The CPU loops endlessly, fetching instructions and executing them. We can see from this state diagram that the CPU needs somewhere to store the address of an instruction. It is also clear that there is a need to store an instruction retrieved from memory. Our object model grows a little more.

We have added two more attributes - an instruction register to store the instruction, and a program counter to store the address of the next instruction to be fetched. We have two more operations, fetch instruction and execute instruction.

Let us now look at an interrupt.

An interrupt causes the CPU to start executing a routine stored in a pre-defined location in memory. Before it does that, however, it needs to remember where it is in the program it is executing. The normal way of doing this is to keep a stack, the top of which contains a sequence of addresses of partially complete routines. This implies the need for a stack register, to store the address in memory of the top of a stack. We can model the response of the interrupt by the CPU by extending the state diagram for the CPU.

Basically, the interrupt changes the address of the next instruction which the CPU is to execute. The response to the interrupt must also store the address of the next instruction on the stack.

We now can modify the object model further:

We need to add a stack register to the CPU to store the address of the top of the stack in memory. Also, we need to know the address of the interrupt routine which the CPU must go to when an interrupt takes place. This can be stored as an attribute of the Peripheral, as there is likely to be a different interrupt address for each peripheral. Finally, we can record the goto operation as a special operation for the CPU, which simply changes the address in the program counter.

Now let us be a little adventurous and add a peripheral. Let us put in a mouse.

A mouse, if you take it apart, has two little rollers recording movement in two directions (vertical and horizontal, say). Every tiny movement of the mouse causes the one or both rollers to register a movement and interrupt the CPU. The CPU therefore gets a continual stream of interrupts as the mouse is moved. It then needs to decide what to do (move the cursor on the screen, or whatever). A move which is not vertical or horizontal will send a mixture of vertical and horizontal messages to the CPU.

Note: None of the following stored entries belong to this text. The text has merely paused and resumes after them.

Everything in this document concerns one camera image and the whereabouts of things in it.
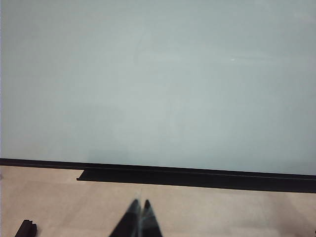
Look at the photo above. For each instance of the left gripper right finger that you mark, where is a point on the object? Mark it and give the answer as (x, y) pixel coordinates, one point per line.
(149, 222)

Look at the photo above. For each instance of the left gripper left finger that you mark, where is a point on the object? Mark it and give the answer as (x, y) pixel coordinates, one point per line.
(130, 222)

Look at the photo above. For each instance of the black whiteboard pen tray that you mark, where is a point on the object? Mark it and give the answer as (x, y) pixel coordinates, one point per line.
(197, 180)

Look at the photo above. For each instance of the black stand foot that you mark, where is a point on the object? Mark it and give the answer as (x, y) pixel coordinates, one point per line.
(26, 228)

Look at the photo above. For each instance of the whiteboard with black frame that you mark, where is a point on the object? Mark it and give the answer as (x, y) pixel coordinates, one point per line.
(153, 81)

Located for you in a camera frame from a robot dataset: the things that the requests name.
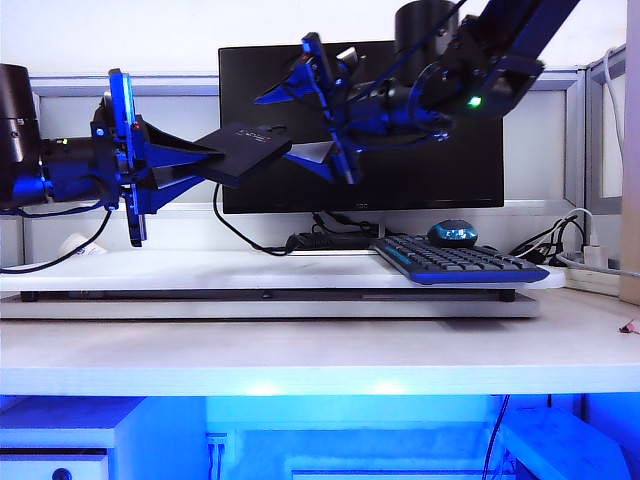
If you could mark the white base board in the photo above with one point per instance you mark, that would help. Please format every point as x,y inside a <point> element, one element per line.
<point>250,310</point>

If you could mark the white power strip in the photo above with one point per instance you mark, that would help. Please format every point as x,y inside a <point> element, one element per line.
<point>590,279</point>

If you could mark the silver framed side partition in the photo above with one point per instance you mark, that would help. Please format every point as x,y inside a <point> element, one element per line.
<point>602,150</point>

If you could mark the white box under desk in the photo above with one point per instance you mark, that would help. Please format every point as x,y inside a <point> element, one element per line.
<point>560,445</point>

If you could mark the white raised desk board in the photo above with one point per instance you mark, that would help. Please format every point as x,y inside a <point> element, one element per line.
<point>300,274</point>

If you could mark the black and blue keyboard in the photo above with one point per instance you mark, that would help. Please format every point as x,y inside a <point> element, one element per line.
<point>450,262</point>

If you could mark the white plug charger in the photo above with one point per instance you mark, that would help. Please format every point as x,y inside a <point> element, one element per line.
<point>594,253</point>

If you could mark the black computer monitor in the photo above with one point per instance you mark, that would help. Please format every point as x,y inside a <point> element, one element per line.
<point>440,165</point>

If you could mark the black portable hard drive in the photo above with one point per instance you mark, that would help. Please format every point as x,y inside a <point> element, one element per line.
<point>245,150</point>

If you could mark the white cabinet under desk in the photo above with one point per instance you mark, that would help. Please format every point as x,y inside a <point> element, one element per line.
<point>75,435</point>

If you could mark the beige wooden post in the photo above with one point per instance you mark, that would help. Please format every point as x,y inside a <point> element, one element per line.
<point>631,175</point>

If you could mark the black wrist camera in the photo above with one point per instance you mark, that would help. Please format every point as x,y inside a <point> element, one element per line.
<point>104,117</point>
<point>351,56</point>

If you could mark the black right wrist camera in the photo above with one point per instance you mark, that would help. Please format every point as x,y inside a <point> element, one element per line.
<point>351,56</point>

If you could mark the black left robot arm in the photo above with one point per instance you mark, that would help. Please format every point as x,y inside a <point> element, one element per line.
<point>20,135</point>

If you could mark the blue and black mouse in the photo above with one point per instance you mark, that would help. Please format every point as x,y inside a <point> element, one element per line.
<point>451,235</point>

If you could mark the silver framed back partition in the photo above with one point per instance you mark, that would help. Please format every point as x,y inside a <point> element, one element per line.
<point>70,100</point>

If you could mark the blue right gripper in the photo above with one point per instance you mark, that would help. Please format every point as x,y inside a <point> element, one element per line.
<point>370,115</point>

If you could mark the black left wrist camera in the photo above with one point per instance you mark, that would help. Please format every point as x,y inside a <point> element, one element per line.
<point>104,117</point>

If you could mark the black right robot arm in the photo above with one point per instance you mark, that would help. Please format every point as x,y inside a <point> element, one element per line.
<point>520,30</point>

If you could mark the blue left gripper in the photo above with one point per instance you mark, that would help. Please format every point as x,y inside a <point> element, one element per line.
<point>122,150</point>

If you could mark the small pink scrap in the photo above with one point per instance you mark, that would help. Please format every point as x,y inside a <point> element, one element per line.
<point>629,327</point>

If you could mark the white paper cup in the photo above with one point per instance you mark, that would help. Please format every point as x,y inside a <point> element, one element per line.
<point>75,246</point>

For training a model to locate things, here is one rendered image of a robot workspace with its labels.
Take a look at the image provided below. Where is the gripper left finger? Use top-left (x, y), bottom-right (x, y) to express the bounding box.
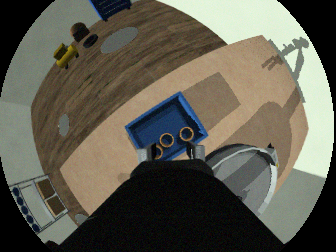
top-left (137, 143), bottom-right (157, 165)

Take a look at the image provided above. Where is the blue plastic crate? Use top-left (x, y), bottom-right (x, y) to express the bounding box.
top-left (125, 91), bottom-right (209, 161)

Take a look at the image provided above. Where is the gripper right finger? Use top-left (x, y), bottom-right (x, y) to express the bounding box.
top-left (186, 141), bottom-right (205, 162)

The mouse inherits the transfer in and transfer out operations for passing information to the memory. One way the mouse might use these is to have two locations in memory to record how far the mouse has moved in the vertical and horizontal directions.

An object model for genetic algorithms.

Let us now consider another example, this time from the realm of evolutionary computing. A genetic algorithm uses simulations of genes to solve problems. To begin with, we have the idea of a chromosome which is made up of one or more genes. The more genes you have, the more complicated the problem you can try to solve.

The genes themselves can be represented as integers, bit strings, characters, or whatever. Normally they are described as bit strings. But basically they represent some value. Suppose we want to find high values of an equation such as

2x³+3yx²-xz³+5

Now we could represent this with a sequence of three genes, each gene being an integer value for x, y and z. We end up with an object diagram:

The chromosome represents (in a sense) the equation. Each gene defines the value of one of the variables. Now the equation knows how the variables are combined, and so can calculate its value using the integer values defined by the gene.

Of course, this is all very uninteresting, until you start putting lots of chromosomes together in a gene pool. The chromosomes can start with randomly chosen values, and you end up with a large number of equations with different values.